Sequestrata in casa con i figli per un anno, picchiata e obbligata a portare il velo

SANREMO- Botte, minacce, insulti, angherie. Viveva segregata in casa con i figli piccoli senza poter vedere la luce del sole. Un anno da sequestrata fino a quando la vittima di questa storia di degrado, una giovane marocchina che viveva con il marito-padrone, è finita.

Sotto choc  la donna si è rifugiata negli uffici del commissariato a Sanremo. Una fuga disperata che aveva pianificato il primo giorno di ramadan. Ha atteso che il marito si allontanasse per prendere in braccio i due bambini e scappare dal loro appartamento di Taggia. Una fuga decisa al culmine dell’ennesimo episodio violento: l’uomo si era alzato dal letto minacciandola con un coltello. La donna ha atteso che il marito violento uscisse per andare al lavoro, quindi ha preso i due figli ed è fuggita. Ai poliziotti ha raccontato tutto il suo calvario:  «Non potevo uscire di casa, ero obbligata a portare il velo, non potevo cercare lavoro e non potevo neppure incontrarmi con le mie connazionali che vivono in zona».

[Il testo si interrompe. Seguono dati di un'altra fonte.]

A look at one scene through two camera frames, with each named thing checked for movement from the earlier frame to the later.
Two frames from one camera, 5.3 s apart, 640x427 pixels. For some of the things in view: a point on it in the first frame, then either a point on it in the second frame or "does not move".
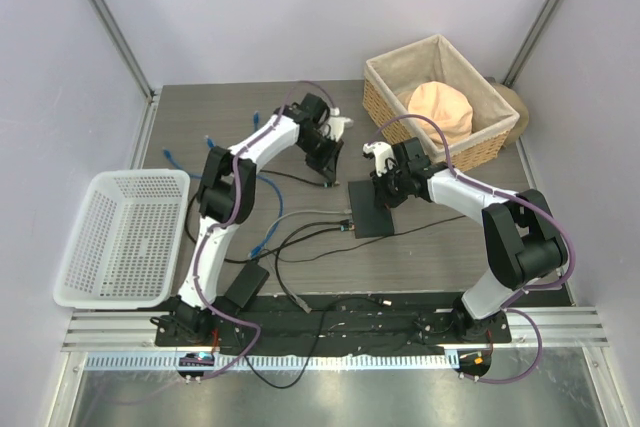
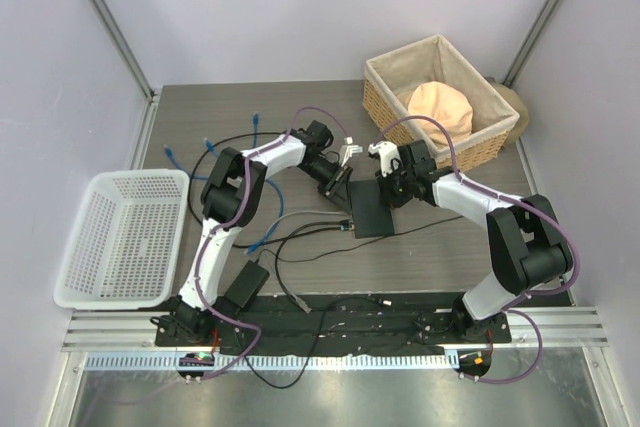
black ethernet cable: (284, 243) to (346, 227)
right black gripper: (383, 195) does not move
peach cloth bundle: (445, 105) does not move
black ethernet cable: (324, 184) to (200, 153)
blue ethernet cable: (256, 120) does not move
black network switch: (370, 220) does not move
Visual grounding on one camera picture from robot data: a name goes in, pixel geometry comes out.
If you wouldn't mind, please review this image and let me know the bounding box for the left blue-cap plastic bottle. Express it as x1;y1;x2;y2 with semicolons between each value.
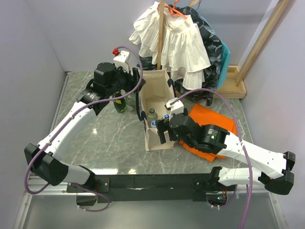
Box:
151;120;157;128

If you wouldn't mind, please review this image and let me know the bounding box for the wooden clothes rack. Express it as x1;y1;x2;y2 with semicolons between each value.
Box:
156;0;296;100

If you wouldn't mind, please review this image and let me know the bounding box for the beige canvas tote bag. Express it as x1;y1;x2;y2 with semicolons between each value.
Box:
139;70;175;151

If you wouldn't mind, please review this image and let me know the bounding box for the clear chang bottle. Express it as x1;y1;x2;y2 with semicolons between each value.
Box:
147;108;158;124
125;93;136;111

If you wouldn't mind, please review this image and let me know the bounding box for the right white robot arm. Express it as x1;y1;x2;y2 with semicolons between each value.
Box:
153;113;295;195

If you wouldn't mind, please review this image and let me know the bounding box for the dark green glass bottle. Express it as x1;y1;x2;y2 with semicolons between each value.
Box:
113;91;127;113

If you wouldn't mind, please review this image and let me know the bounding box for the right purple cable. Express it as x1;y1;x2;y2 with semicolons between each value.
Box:
169;88;254;229

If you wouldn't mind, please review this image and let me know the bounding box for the teal blue garment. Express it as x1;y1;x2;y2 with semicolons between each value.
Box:
217;42;231;88

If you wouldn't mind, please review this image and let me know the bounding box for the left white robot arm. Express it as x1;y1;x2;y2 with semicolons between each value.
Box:
24;62;145;192

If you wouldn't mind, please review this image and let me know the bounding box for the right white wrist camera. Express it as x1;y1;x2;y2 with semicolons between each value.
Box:
165;97;184;120

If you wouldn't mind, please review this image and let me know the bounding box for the wooden clothes hanger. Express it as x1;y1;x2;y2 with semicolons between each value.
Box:
188;0;200;7

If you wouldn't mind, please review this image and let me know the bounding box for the white pleated garment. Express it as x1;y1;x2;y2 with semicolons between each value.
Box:
129;2;211;90

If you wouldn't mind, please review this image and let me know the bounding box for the purple cable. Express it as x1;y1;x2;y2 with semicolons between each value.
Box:
24;45;143;212
169;88;254;229

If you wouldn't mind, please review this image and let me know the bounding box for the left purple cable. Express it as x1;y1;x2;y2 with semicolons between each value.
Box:
24;45;143;212

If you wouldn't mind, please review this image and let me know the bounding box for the dark shark print garment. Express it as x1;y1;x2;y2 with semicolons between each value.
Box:
140;6;222;94

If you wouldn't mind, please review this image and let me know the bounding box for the orange clothes hanger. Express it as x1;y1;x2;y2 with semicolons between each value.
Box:
164;0;187;19

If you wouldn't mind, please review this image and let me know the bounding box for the folded orange cloth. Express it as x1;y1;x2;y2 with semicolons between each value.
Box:
179;104;237;162

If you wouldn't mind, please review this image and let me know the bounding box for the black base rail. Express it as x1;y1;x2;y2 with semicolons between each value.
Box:
65;173;239;207

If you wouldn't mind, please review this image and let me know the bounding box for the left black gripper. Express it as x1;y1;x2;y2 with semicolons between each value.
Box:
106;63;146;96

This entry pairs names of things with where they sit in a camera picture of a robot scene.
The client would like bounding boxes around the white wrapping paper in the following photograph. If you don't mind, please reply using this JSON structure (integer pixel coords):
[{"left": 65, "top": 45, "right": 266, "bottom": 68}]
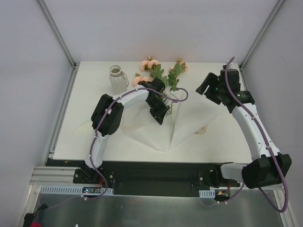
[{"left": 120, "top": 90, "right": 223, "bottom": 152}]

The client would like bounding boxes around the pink rose stem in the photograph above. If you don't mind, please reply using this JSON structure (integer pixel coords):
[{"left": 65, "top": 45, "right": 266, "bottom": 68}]
[
  {"left": 167, "top": 58, "right": 188, "bottom": 91},
  {"left": 140, "top": 56, "right": 167, "bottom": 82},
  {"left": 132, "top": 73, "right": 152, "bottom": 87}
]

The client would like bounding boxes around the cream ribbon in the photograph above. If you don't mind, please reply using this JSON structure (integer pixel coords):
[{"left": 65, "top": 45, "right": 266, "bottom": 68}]
[{"left": 78, "top": 122, "right": 208, "bottom": 135}]

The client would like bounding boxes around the pink rose stem top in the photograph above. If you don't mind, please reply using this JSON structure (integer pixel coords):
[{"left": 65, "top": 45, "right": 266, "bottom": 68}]
[{"left": 140, "top": 56, "right": 167, "bottom": 82}]

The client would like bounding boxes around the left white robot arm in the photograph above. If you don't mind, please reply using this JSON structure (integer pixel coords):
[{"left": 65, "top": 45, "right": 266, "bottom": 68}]
[{"left": 80, "top": 78, "right": 169, "bottom": 184}]

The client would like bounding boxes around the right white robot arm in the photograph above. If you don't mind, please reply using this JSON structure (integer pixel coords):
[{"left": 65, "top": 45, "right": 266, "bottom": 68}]
[{"left": 196, "top": 69, "right": 292, "bottom": 189}]

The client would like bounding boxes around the white ribbed ceramic vase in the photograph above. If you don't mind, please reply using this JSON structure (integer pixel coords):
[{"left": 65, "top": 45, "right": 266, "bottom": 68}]
[{"left": 109, "top": 64, "right": 129, "bottom": 95}]

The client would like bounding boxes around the red black object corner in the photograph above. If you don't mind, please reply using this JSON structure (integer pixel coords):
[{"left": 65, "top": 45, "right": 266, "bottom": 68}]
[{"left": 22, "top": 203, "right": 48, "bottom": 227}]

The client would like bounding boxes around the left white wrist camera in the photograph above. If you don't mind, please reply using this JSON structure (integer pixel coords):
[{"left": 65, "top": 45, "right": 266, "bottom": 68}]
[{"left": 168, "top": 92, "right": 179, "bottom": 103}]

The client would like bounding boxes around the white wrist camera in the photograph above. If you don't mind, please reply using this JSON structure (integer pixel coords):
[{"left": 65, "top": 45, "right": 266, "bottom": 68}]
[
  {"left": 223, "top": 62, "right": 237, "bottom": 70},
  {"left": 168, "top": 92, "right": 179, "bottom": 103}
]

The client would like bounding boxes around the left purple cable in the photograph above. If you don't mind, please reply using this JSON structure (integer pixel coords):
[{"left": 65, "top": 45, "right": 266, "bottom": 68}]
[{"left": 80, "top": 87, "right": 189, "bottom": 201}]

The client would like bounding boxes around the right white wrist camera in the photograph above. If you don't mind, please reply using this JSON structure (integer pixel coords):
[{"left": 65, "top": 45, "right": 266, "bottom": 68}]
[{"left": 223, "top": 62, "right": 237, "bottom": 70}]

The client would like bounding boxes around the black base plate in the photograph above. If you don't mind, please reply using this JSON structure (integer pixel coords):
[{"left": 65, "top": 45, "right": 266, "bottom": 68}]
[{"left": 46, "top": 160, "right": 240, "bottom": 197}]

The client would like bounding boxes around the right white cable duct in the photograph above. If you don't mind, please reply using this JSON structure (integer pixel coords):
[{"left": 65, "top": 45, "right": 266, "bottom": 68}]
[{"left": 199, "top": 189, "right": 215, "bottom": 199}]

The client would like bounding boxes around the white cable duct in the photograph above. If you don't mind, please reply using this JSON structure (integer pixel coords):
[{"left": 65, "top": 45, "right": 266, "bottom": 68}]
[
  {"left": 40, "top": 185, "right": 114, "bottom": 196},
  {"left": 199, "top": 189, "right": 215, "bottom": 199}
]

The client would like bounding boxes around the right aluminium frame post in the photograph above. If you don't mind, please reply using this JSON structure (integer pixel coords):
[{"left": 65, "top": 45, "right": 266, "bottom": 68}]
[{"left": 239, "top": 0, "right": 286, "bottom": 71}]

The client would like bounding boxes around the aluminium frame post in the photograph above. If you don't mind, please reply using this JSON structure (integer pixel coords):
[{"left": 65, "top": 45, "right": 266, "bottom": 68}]
[
  {"left": 239, "top": 0, "right": 286, "bottom": 71},
  {"left": 36, "top": 0, "right": 77, "bottom": 69}
]

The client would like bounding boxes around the left white cable duct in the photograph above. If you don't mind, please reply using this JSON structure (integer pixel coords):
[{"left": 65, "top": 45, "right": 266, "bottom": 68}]
[{"left": 40, "top": 185, "right": 114, "bottom": 196}]

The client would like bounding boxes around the left aluminium frame post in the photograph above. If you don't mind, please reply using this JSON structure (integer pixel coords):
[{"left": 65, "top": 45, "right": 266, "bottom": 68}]
[{"left": 36, "top": 0, "right": 77, "bottom": 69}]

Il giorno successivo la fuga la polizia si è presentata a casa dell’uomo, a Taggia, per ritirare vestiario e pannolini che la donna nell’abbandonare precipitosamente l’appartamento non era riuscita a portarsi con sé.

Alla vista dei poliziotti l’uomo ha prima dato in escandescenza insultando gli agenti e filmandoli con il telefonino. Quindi è passato alle vie di fatto aggredendoli (una poliziotta è finita a terra). Al termine della colluttazione è stato immobilizzato e arrestato per resistenza e violenza a pubblico ufficiale.  Per le minacce alla moglie è stato segnalato alla magistratura per violenza privata e maltrattamenti in famiglia.

In attesa dell’inserimento in una comunità protetta la mamma e i bimbi sono stati momentaneamente ospitati negli uffici del commissariato.  Intanto dallo stesso commissariato parte un appello del dirigente Lorenzo Manso: «Tutte le donne italiane o straniere che si trovano a vivere in situazioni familiari di violenza e terrore come quella raccontata dalla donna marocchina, non devono a aver paura e possono rivolgersi ai nostri uffici. Tutte le segnalazioni vengono prese in considerazione e le donne e i minori posti sotto protezione».